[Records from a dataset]
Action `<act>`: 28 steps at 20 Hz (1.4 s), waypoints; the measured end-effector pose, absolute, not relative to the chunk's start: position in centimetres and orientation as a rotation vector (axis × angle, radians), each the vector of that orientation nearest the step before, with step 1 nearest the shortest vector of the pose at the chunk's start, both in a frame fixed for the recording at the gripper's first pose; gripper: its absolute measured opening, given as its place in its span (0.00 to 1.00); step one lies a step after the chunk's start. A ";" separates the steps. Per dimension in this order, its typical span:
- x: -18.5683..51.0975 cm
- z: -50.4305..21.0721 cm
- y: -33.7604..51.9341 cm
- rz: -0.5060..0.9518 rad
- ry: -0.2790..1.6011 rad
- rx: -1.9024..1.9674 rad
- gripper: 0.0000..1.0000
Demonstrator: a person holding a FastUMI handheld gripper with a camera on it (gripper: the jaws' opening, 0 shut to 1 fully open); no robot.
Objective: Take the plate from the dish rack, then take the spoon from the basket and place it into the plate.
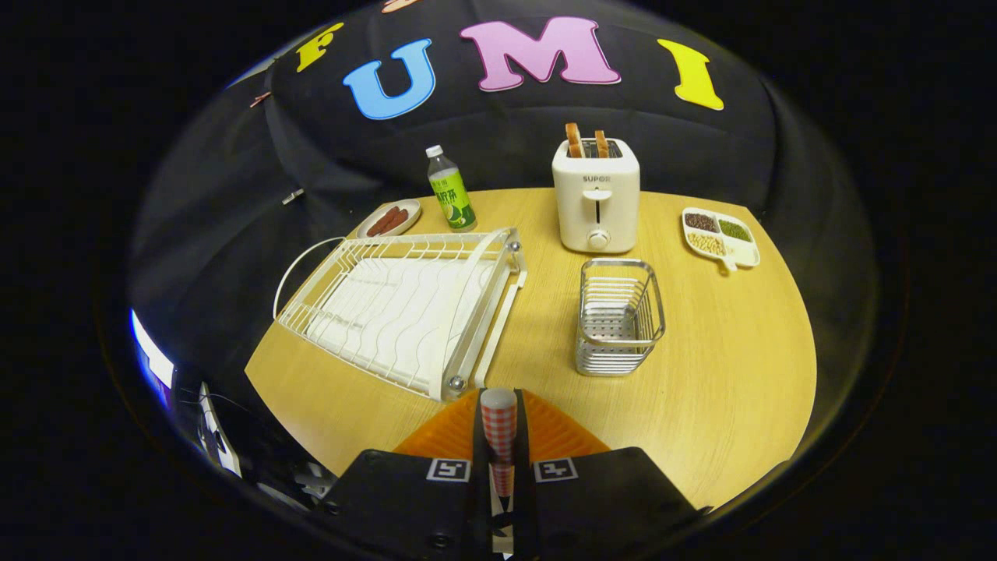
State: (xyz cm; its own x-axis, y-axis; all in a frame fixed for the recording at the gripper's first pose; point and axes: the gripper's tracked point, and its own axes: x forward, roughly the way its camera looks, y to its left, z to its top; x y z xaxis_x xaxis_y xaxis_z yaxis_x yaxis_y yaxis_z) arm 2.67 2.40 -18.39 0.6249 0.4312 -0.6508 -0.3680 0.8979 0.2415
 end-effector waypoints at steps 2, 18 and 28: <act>2.3 -20.3 2.8 0.458 0.793 0.060 0.15; 3.0 -19.6 3.2 0.447 0.730 0.083 0.97; 4.7 -3.4 0.8 0.320 0.339 0.097 0.99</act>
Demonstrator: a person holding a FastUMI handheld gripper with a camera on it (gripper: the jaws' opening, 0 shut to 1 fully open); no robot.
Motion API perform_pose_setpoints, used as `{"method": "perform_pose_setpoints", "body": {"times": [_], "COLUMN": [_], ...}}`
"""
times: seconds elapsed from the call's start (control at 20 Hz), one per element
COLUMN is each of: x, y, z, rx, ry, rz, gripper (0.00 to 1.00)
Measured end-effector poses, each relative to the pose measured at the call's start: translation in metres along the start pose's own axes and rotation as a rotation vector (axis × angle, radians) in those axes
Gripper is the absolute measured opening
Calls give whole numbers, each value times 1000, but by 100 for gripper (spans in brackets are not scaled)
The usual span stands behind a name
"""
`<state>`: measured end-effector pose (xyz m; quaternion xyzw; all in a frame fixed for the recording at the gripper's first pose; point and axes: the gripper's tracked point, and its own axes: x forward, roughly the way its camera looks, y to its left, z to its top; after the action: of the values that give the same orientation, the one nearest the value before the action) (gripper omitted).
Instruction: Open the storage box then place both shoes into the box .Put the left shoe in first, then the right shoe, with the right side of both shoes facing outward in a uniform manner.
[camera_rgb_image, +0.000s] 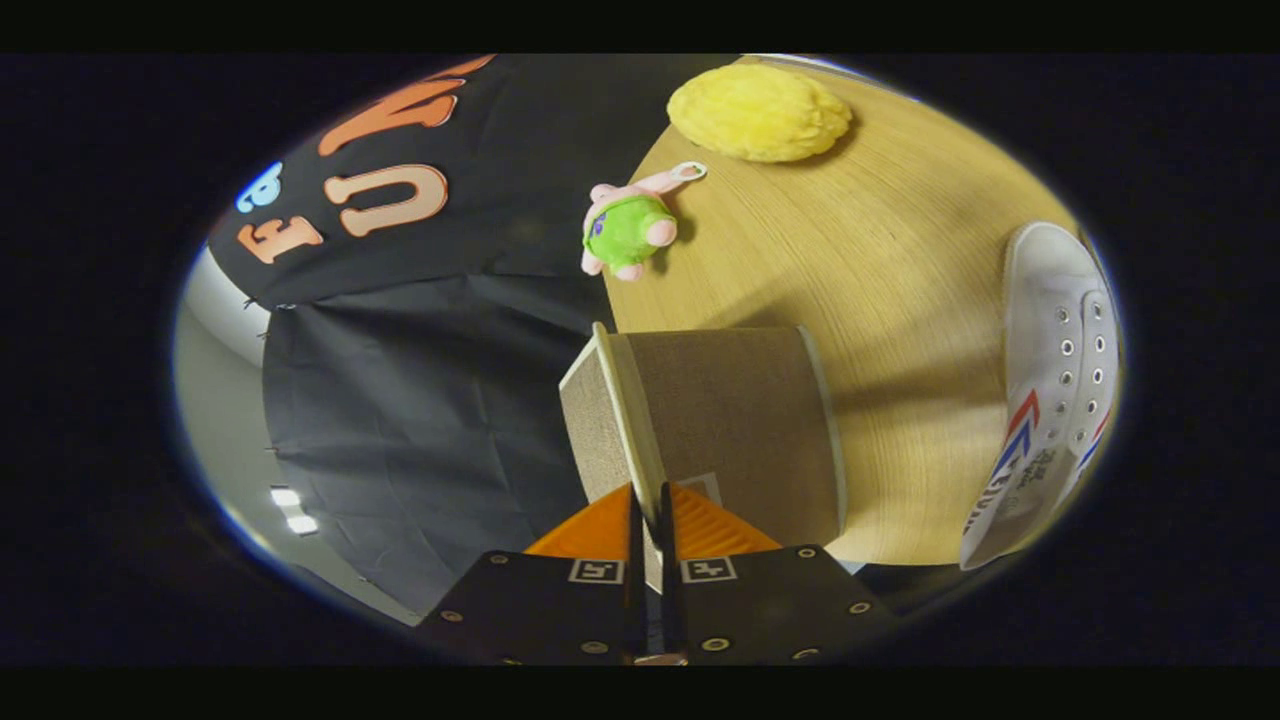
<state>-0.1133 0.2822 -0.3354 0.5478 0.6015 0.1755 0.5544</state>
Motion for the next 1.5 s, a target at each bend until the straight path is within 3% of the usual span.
{"method": "perform_pose_setpoints", "body": {"times": [0.4, 0.95, 1.2, 1.5], "x": [-23, -97, -107, -74], "y": [8, 20, 66, 139], "z": [4, 56, 58, 32], "rx": [-55, -146, -196, -285], "ry": [-34, -190, -227, -176], "rz": [32, 43, 92, 169], "gripper": [3, 1, 1, 1]}}
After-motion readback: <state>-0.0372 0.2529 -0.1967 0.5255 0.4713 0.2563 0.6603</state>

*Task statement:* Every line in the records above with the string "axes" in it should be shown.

*Answer for the task:*
State: (xyz cm; its own x-axis, y-axis; all in a frame fixed for the recording at the gripper's first pose; point and axes: the gripper's tracked point, and its own axes: x forward, roughly the way its camera looks, y to its left, z to its top; x y z xaxis_x xaxis_y xaxis_z yaxis_x yaxis_y yaxis_z) arm 2.67 2.40 -18.39 0.6249 0.4312 -0.6508 -0.3680 0.8979 0.2415
Measured end-effector poses, each relative to the pose measured at the call's start: translation in metres along the start pose's own axes and rotation as a rotation vector (axis × angle, radians) in those axes
`<state>`: measured end-effector pose (xyz m; quaternion xyzw; all in a frame fixed for the recording at the gripper's first pose; point and axes: the gripper's tracked point, and its own axes: x forward, roughly the way its camera looks, y to its left, z to its top; after the action: of the values that give the same orientation, the one nearest the value before the action) (gripper omitted).

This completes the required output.